* [PROBLEM STATEMENT] Filter out all lines without the word "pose" from the data below, please, and copy the rest.

* [DATA BELOW]
┌────────

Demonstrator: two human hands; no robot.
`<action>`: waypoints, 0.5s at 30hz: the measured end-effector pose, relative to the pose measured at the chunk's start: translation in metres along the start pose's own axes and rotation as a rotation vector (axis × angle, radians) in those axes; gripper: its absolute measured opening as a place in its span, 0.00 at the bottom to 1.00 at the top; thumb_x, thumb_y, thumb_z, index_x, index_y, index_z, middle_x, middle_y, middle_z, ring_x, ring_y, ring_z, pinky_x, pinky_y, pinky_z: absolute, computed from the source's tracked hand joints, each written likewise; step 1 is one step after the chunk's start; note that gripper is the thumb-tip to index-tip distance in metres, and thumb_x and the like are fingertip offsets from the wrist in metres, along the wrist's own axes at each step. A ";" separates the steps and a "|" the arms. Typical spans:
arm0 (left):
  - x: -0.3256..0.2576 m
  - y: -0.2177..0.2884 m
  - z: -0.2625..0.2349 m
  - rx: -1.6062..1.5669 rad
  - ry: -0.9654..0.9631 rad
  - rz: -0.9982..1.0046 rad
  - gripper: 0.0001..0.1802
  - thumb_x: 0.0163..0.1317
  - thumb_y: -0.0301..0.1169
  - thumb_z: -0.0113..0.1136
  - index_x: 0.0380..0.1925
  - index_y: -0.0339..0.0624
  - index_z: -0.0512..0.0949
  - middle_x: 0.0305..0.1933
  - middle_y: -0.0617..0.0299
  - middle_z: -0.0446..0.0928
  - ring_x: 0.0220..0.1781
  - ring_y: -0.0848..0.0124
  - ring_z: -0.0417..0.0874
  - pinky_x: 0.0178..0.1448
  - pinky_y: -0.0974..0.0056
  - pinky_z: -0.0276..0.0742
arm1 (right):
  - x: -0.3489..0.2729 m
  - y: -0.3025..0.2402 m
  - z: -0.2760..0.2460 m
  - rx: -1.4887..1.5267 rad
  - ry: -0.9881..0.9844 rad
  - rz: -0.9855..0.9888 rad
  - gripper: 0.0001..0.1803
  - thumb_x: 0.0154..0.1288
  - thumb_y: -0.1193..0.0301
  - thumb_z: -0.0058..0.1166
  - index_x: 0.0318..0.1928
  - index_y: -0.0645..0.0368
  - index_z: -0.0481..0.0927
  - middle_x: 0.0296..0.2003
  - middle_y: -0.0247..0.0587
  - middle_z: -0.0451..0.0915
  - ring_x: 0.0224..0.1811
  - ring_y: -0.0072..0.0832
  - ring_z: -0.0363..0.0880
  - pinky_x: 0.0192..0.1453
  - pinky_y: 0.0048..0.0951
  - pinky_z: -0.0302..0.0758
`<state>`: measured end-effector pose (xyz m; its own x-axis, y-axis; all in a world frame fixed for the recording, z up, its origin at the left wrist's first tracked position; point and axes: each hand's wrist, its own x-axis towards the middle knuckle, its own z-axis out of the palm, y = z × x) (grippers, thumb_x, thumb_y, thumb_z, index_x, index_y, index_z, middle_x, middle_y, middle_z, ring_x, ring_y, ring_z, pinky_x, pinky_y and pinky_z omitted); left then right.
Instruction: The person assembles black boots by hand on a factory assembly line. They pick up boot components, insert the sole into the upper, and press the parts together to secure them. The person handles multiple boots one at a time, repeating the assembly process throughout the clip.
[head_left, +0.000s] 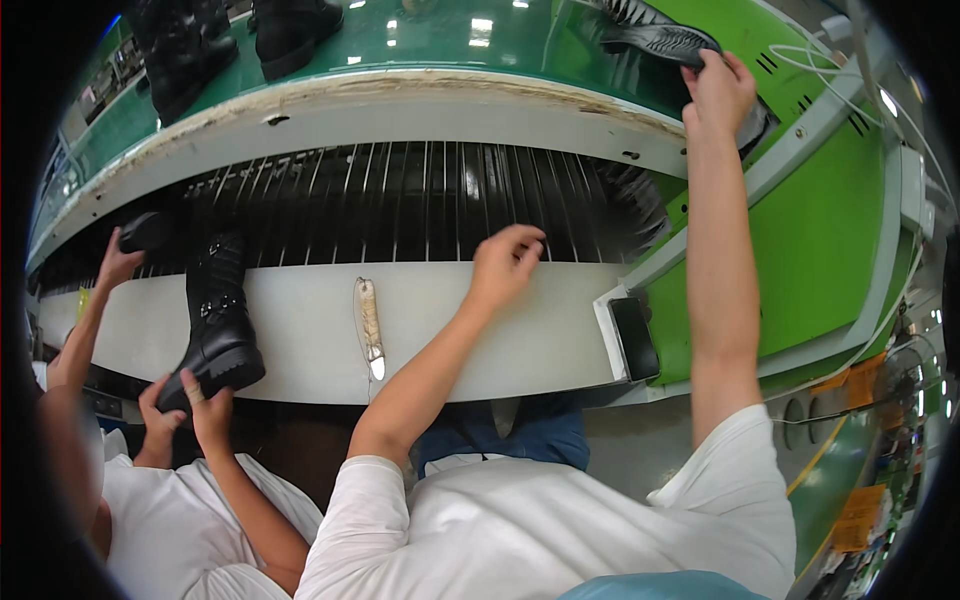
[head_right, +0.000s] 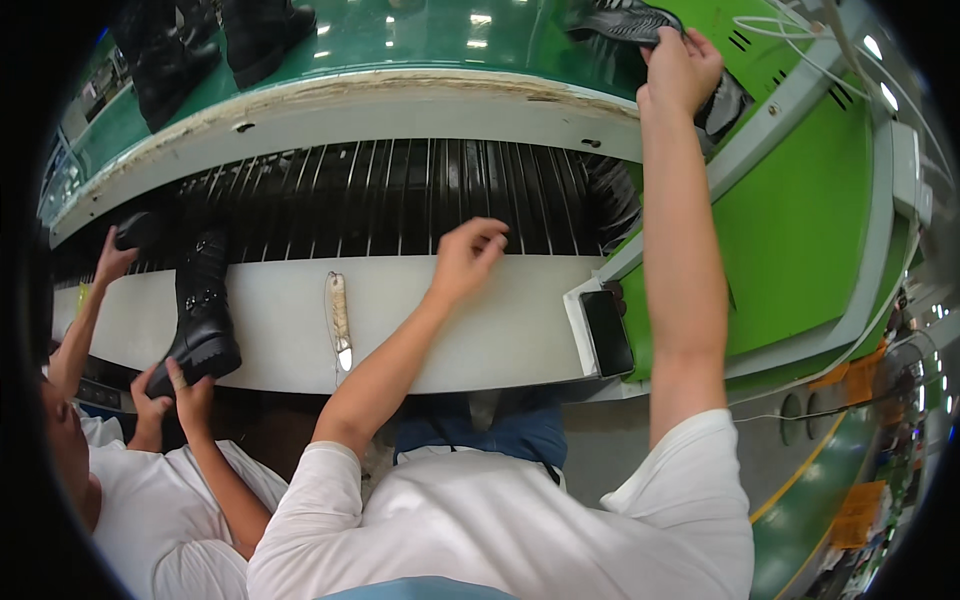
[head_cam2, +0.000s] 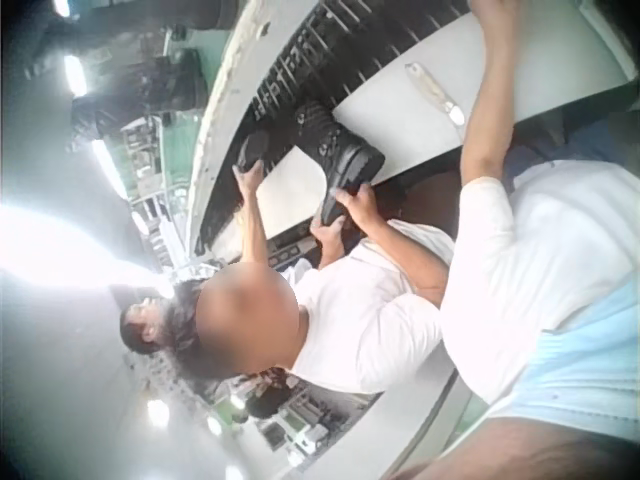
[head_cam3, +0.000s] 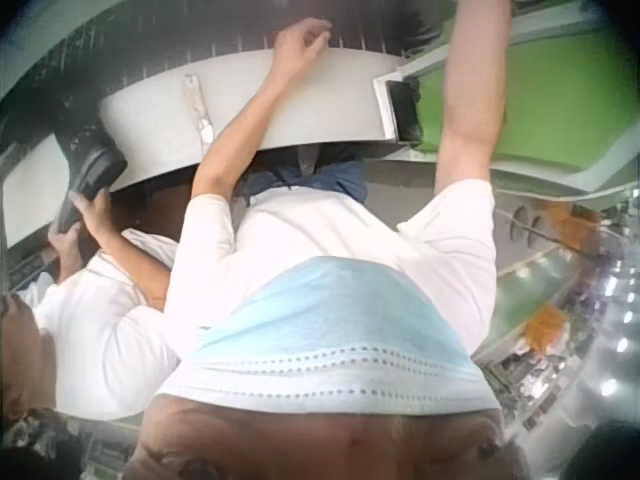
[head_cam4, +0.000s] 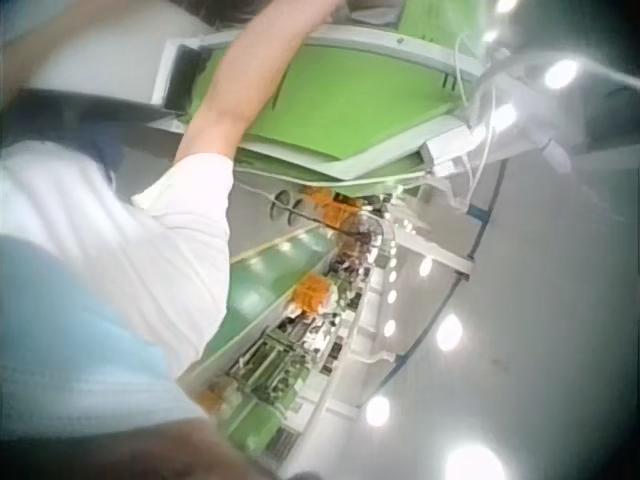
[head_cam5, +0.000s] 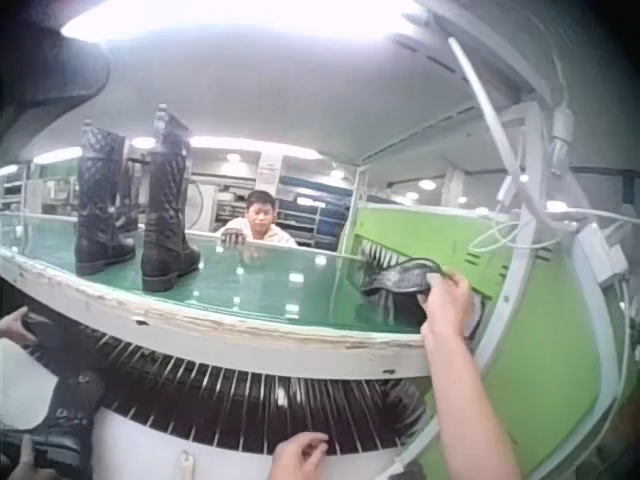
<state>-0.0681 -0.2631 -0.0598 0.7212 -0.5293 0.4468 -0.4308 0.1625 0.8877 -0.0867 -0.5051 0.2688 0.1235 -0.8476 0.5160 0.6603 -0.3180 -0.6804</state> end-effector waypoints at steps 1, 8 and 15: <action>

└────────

* [ANSWER FOR THIS EXERCISE]
`<action>`: waypoints, 0.5s at 30hz: the measured end-effector pose, relative to the pose measured at the chunk's start: translation in metres along the start pose's own axes and rotation as a rotation vector (axis × angle, radians) in those axes; gripper: its absolute measured opening as a place in its span, 0.00 at the bottom to 1.00 at the top; thumb_x, thumb_y, thumb_z, index_x, index_y, index_z, middle_x, middle_y, middle_z, ring_x, ring_y, ring_z, pinky_x, pinky_y, pinky_z: absolute, computed from the source's tracked hand joints, each written likewise; step 1 is one step after the chunk's start; note that gripper is the thumb-tip to index-tip distance in metres, and thumb_x and the like are fingertip offsets from the wrist in metres, along the wrist's own axes at each step. A ";" separates the steps and a "|" the arms. Typical spans:
`<state>`: measured end-effector pose (xyz m; its own x-axis, y-axis; all in a world frame fixed for the recording, z up, its origin at the left wrist's first tracked position; point and axes: each hand's wrist, its own x-axis towards the middle knuckle, its own z-axis out of the palm, y = z × x) (grippers, thumb_x, thumb_y, thumb_z, index_x, index_y, index_z, middle_x, middle_y, middle_z, ring_x, ring_y, ring_z, pinky_x, pinky_y and pinky_z omitted); left then right.

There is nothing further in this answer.